Envisioning the Human in Early and Medieval China - A Comparative Continuation of the Human Project at CEU
This project is a package of teaching, scholarly collaboration, and research involving the departments of Philosophy and Medieval Studies, with links to other units. It includes teaching courses on early and medieval Chinese philosophy and intellectual culture, as well as collaborative, cross-cultural teaching initiatives, including the CEU Summer University Course (2016), What Makes Us Human? Philosophical and Religious Perspectives in China and the West. It also encompasses the organization and running of a two-year lecture series, funded by a European Region Lectures Series Grant from the Chiang Ching-kuo Foundation , called “The Human and the Sciences of Nature: Chinese and Comparative Perspectives.” And it involves a significant research component that pertains directly to the theme of the project, and that will feed into two monograph projects.

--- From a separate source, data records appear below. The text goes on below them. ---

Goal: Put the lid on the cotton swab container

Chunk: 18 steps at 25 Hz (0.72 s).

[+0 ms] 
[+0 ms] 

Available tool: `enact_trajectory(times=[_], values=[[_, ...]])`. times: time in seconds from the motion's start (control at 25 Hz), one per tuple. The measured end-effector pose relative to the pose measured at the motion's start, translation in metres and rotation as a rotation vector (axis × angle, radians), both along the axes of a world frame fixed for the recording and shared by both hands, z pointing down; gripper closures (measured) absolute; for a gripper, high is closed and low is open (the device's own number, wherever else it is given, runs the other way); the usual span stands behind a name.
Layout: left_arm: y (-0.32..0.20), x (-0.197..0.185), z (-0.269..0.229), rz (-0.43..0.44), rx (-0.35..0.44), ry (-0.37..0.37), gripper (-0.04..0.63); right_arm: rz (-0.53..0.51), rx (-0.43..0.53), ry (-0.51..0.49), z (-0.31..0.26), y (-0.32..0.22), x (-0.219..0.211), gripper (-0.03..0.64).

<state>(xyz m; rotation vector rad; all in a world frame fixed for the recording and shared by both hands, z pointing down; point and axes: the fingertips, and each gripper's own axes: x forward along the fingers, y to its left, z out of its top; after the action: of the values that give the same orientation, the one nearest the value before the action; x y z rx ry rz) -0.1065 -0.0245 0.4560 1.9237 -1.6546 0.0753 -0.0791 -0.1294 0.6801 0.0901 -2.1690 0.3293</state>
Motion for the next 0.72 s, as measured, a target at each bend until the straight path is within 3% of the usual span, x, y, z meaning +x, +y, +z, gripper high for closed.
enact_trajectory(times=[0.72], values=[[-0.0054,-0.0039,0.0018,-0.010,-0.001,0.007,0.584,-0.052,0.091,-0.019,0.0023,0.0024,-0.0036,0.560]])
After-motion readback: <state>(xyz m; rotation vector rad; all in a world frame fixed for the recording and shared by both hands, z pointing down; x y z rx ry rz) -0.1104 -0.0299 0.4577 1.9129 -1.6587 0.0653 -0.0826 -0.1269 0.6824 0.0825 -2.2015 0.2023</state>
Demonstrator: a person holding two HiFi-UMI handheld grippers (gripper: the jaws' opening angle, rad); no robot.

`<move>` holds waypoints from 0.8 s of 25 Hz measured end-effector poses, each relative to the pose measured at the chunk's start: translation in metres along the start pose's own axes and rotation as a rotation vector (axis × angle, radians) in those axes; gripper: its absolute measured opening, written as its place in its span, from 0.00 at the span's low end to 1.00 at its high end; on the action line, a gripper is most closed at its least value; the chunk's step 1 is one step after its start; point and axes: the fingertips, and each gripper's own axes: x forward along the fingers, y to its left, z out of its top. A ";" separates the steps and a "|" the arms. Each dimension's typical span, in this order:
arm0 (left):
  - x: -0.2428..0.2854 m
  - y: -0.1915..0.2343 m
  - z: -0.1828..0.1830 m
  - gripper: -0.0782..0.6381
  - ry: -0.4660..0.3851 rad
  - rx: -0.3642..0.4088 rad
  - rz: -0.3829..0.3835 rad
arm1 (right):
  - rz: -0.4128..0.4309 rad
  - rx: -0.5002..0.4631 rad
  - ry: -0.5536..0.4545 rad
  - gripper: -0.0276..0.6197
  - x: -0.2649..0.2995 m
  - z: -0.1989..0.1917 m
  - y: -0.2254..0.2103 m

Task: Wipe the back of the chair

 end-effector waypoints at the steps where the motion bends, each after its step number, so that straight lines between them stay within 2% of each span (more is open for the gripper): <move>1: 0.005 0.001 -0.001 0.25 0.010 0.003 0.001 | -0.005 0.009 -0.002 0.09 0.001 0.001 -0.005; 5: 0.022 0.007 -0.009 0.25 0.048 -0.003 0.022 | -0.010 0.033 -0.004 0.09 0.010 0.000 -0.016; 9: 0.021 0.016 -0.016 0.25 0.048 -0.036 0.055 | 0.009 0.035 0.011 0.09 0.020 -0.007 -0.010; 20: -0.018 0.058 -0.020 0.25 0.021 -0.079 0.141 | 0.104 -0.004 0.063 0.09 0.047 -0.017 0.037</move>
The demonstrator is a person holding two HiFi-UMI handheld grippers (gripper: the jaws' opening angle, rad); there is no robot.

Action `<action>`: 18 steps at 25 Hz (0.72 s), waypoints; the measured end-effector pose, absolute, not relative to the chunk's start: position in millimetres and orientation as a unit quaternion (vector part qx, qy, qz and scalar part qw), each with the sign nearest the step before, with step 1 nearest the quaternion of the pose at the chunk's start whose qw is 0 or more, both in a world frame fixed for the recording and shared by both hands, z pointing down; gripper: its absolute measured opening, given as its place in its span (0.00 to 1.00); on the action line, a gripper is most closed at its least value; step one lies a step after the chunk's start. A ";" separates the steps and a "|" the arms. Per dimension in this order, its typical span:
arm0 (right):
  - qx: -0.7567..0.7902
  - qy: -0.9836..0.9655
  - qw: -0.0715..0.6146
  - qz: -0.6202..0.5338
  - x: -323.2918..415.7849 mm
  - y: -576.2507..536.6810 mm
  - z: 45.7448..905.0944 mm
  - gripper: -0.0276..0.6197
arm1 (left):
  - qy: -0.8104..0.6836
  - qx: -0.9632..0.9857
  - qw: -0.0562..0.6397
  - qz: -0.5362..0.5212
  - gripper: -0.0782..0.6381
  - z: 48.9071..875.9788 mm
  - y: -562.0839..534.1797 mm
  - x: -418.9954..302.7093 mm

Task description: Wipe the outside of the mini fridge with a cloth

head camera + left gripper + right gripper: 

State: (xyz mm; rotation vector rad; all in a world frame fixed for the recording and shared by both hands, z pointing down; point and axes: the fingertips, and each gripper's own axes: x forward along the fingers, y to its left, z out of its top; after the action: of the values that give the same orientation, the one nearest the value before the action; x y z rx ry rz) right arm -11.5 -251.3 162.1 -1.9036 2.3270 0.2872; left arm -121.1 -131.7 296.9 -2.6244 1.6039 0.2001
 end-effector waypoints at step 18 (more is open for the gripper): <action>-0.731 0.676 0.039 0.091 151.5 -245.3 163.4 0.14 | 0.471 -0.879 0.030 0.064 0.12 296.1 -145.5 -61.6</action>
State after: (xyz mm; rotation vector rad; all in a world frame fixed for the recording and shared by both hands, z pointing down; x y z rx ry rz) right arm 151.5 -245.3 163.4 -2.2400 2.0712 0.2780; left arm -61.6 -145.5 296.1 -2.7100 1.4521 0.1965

The project seeks to continue the aims and work of the Human Project, but within a broader, interdisciplinary format that would foster cooperation among many different academic units at CEU, as well as among other universities and academic institutions in Budapest and throughout Hungary. A basic goal is to provide an on-going forum devoted to the philosophical exploration of our shared humanity, and to understanding the diverse ways in which the question of what makes humans human has been approached in the past.